Waegemann noted that with just 1,200 physicians, the bonus program involves only a fraction of the U.S. physicians working in ambulatory care. (With 311,200 office-based physicians in 2003-04, according to the 2007 report by the federal National Center for Health Statistics, 1,200 physicians is slightly more than three-eighths of 1% of all ambulatory-care doctors.)
He also said he doesn't see this as the beginning of a more expansive government-funded EHR subsidy program.
"I don't see the signs that we'll spend some real money or do some of the things that we need," he said.
Finally, it won't produce the paradigm shift that private industry soon will, Waegemann predicts. "I think that the announcement of Microsoft, or when Google comes out (with its much-anticipated healthcare offering) that we're moving to a Web-based architecture will be more than 20 times this announcement."
In a telephone interview Tuesday, Robert Kolodner, head of the Office of the National Coordinator for Health Information Technology, said when the program starts, EHR systems used by physicians at first may not be able to electronically report quality measures directly to the CMS because the data transmission methodology hasn't been set and programmed into available software.
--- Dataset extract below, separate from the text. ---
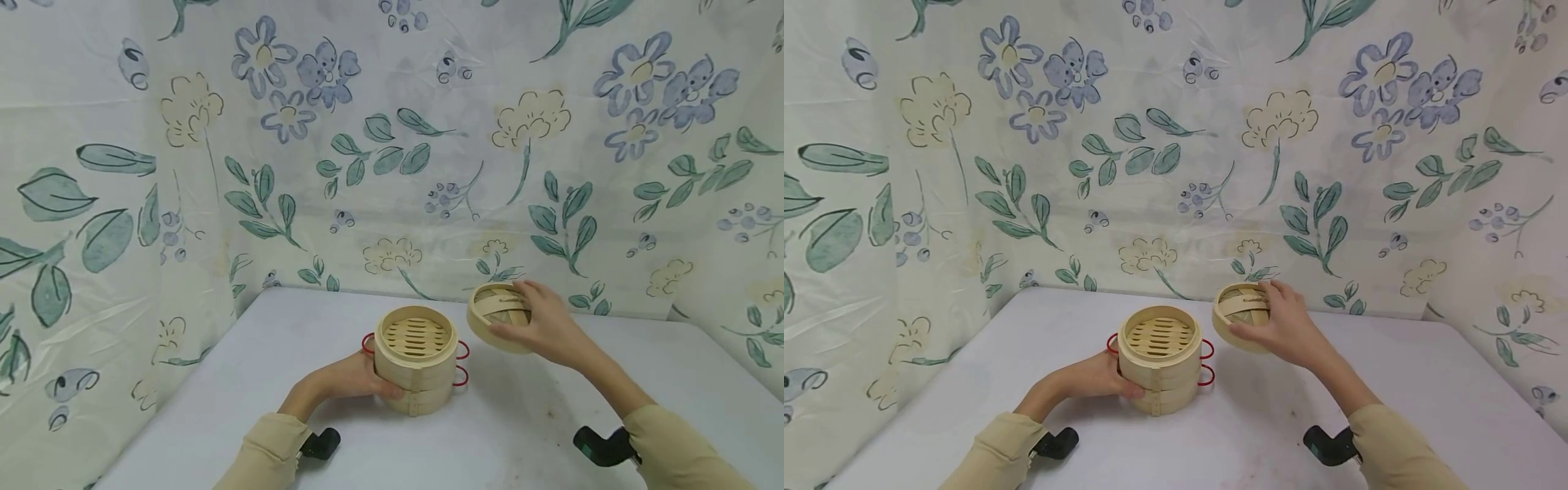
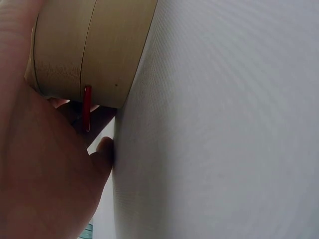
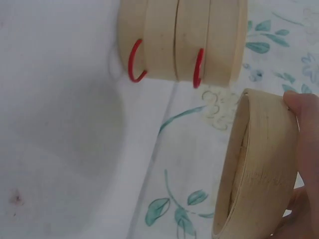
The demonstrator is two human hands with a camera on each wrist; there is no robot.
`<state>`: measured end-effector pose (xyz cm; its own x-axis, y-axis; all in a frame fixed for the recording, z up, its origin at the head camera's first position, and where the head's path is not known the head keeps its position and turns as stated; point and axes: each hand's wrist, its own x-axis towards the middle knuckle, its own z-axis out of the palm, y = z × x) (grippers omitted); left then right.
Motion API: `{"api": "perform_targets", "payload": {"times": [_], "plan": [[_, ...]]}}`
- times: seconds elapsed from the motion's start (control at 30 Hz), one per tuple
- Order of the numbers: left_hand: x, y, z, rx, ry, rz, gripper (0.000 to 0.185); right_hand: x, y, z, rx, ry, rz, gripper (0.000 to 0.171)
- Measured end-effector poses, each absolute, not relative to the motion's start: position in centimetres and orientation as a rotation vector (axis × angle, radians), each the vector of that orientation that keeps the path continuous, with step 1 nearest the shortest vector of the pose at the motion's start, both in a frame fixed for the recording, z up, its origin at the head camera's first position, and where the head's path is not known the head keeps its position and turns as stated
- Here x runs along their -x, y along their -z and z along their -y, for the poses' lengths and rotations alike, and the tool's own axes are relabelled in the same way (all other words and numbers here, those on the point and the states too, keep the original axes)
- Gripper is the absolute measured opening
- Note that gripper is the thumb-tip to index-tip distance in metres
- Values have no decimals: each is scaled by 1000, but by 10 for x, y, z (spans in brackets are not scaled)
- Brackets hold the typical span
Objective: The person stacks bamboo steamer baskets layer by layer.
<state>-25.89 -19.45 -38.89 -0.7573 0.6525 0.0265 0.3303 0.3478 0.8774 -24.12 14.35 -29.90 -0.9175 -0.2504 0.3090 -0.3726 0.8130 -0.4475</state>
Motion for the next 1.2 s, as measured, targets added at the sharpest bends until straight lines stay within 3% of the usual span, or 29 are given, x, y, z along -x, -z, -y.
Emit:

At first, physicians will aggregate the data at their practices and report it to the CMS by some other means.
Over the next couple of years, however, through government inducements, certified EHR systems capable of electronic quality reporting will come to pass. Those government programs will include the promotion of quality reporting "use cases" by the American Health Information Community, an HHS advisory group; the selection of appropriate data standards to make those use cases operational by the federally funded Healthcare Information Technology Standards Panel; and the inclusion of quality reporting functionality in testing criteria developed by the federally supported Certification Commission for Healthcare Information Technology. For now, "We're not going to be expecting (an EHR) system to do something that's not built in, but we'll raise the bar," Kolodner said.
Physician Allan Korn, senior vice president and chief medical officer of the Chicago-based Blue Cross and Blue Shield Association, attended the Cincinnati meeting and expressed support for the CMS bonus program, adding in a written statement that it is "an important step in recognizing and rewarding providers for delivering quality, coordinated care supported by the adoption and use of an EHR."
Like Waegemann, William Bria, the physician who is chief medical information officer at the Shriners Hospitals for Children system in Tampa, Fla., is less than overwhelmed by the CMS effort. Bria is also chairman of the Association of Medical Directors of Information Systems, a professional organization for physician-informaticists.
"We're past the time for saying whether this is a good idea or not," Bria said, noting, tongue-in-cheek, that he is "resisting the temptation to say it's an amazing grasp of the obvious."
In 2004, President Bush set a goal that most Americans should have a personal electronic health record by 2014 and he signed an executive order directing the government to push for a national health information network. But the president's order also required that federal officials could "not assume or rely upon additional federal resources or spending to accomplish adoption of interoperable health information technology."
In Bria's view, when it comes to physician adoption of EHRs, the government is still bumping its head against that ideology, although the latest program could be read as a deviation, "in a very modest way."
Still, Bria said, "It's certainly not an astounding amount of money. You could even be unkind and say it is an inadequate amount of money for the need in question."
For those, like Bria, who would welcome a larger federal role in IT subsidies, "It's not the solution that we were looking for. And if it fails, what does that mean, or (if) it succeeds, what does it mean?"
"We're past the time for saying whether this is a good idea or not," Bria said. "Having the whole nation up on something that is interoperable is nothing new. But how to do it? That is the question."